Camia is likely a modern form related to Camilla, from Latin and associated with youth in ceremonial service.
Camia carries a lovely dual heritage. In Filipino culture, "camia" (sometimes spelled kamia) is the name for Hedychium coronarium, the white ginger lily — a fragrant flower beloved for its delicate white blossoms and sweet perfume, sometimes called the butterfly ginger for the way its petals spread like wings. The flower is deeply embedded in Philippine cultural life, used in garlands, perfumes, and traditional medicine, and carries connotations of purity and grace.

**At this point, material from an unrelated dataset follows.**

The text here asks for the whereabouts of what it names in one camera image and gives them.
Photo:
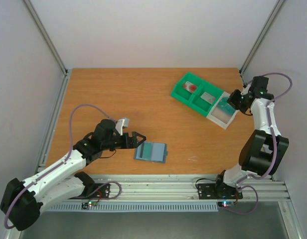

As a given name in Philippine communities, Camia is a floral name in the most specific and culturally rooted sense. The name also resonates as a variant of Camille or Camilla, Latin names whose etymology may trace to the Roman term for a noble attendant at religious ceremonies — a "camillus" was a freeborn youth who assisted priests at sacrifice, and Camilla was the name of the Volscian warrior queen in Virgil's Aeneid, a fierce and beautiful fighter who could run across a field of grain without bending a stalk. The name Camilla and its variants have never entirely lost their association with swift, self-possessed femininity.
As a given name in contemporary contexts, Camia occupies the appealing space between familiar and distinctive. It sounds immediately approachable — related to names parents already know and love — while remaining rare enough to feel genuinely individual. Whether rooted in a fragrant Philippine flower or in Latin warrior tradition, it is a name that carries both beauty and quiet strength.